His voice ran on one low prolonged pale note.
Dante’s twined round it and would sink and soar.
Of all they said
I’ve lost no single shade,
Sound or significance, yet if I try
To give their words I’m like a child that tries
To pick up spots of sunlight from the floor.
They walked along from scene to scene,
I followed them ten steps behind.
My wish to follow dragged against my fear,
As a man will sometimes drag a reluctant beast.

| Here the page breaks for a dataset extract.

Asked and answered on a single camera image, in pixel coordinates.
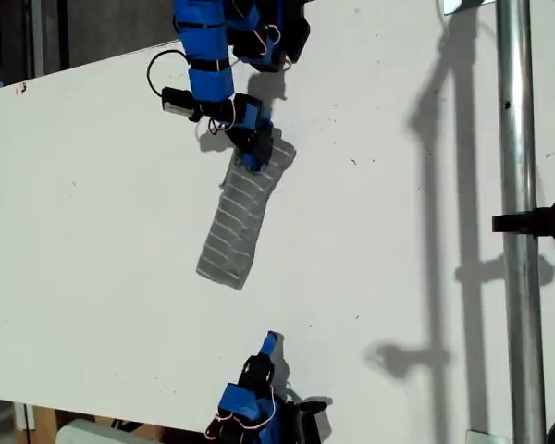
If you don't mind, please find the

I feared that if there came a flaw
In Dante’s deep absorption, and he saw Me
there with him and Virgil in that place,
Scorn would pour on me from his face.
I feared as one’s skin fears boiling pitch
His first ‘Who’s this?
How is this creature here?’
The motion of his arm to drive me back
I feared, until I had no drop of fear
To spare for all the dangers that must lie
Along our track.
Of Virgil I’d no fear, I wonder why;
He was so quiet, perhaps, and so serene –
Grown tolerant because he had been
For centuries a futile ghost.
We walked until we came at last
To where they must descend on Geryon.
But what of me?
To follow had become necessity.
Surely they would devise some way, some plan,
Virgil, that understanding man,
Would not leave me here.
Then Dante took his place on Geryon’s back.

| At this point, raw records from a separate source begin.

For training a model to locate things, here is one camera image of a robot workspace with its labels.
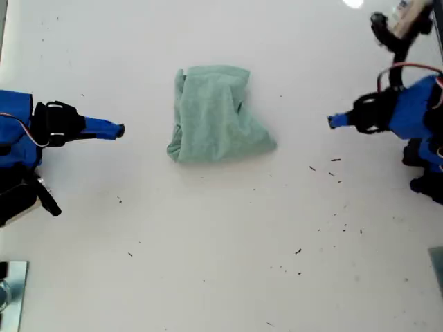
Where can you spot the green t-shirt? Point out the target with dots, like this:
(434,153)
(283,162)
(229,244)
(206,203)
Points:
(214,121)

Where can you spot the black clamp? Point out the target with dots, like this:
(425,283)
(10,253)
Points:
(3,269)

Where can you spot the black camera stalk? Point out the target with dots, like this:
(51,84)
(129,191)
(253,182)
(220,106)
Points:
(401,55)
(41,162)

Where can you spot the black camera box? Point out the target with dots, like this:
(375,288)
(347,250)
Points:
(17,204)
(380,31)

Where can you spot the round steel post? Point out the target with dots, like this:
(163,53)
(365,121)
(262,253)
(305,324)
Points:
(4,294)

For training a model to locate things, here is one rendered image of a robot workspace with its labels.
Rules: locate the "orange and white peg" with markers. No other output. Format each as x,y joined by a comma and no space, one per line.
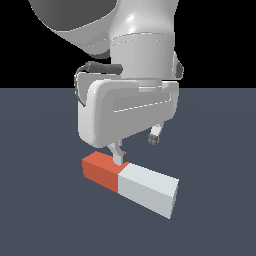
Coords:
133,181

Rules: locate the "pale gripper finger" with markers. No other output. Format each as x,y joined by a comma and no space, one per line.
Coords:
118,154
154,134

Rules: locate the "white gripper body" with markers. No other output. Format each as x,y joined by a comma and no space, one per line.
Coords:
123,110

In front on Geryon’s neck I saw some space;
I ventured, then recoiled. It was not fear
Of Geryon’s monstrousness
Nor the abyss,
But the awe that makes all things that I desire
Forbidden as if ringed by fire
Flung me back at each attempt so that I ran
Distracted to and fro –
Saw Virgil mount and saw them go;
Then crouching hand and knees on the ledge of
stone,
Followed them with eyes alone
Into the murkiness below.
It swallowed them but I stared on
Till in the place where they had gone
A dim light grew.
I knew
They had come again.
The light grew nearer, brighter and I saw
My window and the early dawn and rain.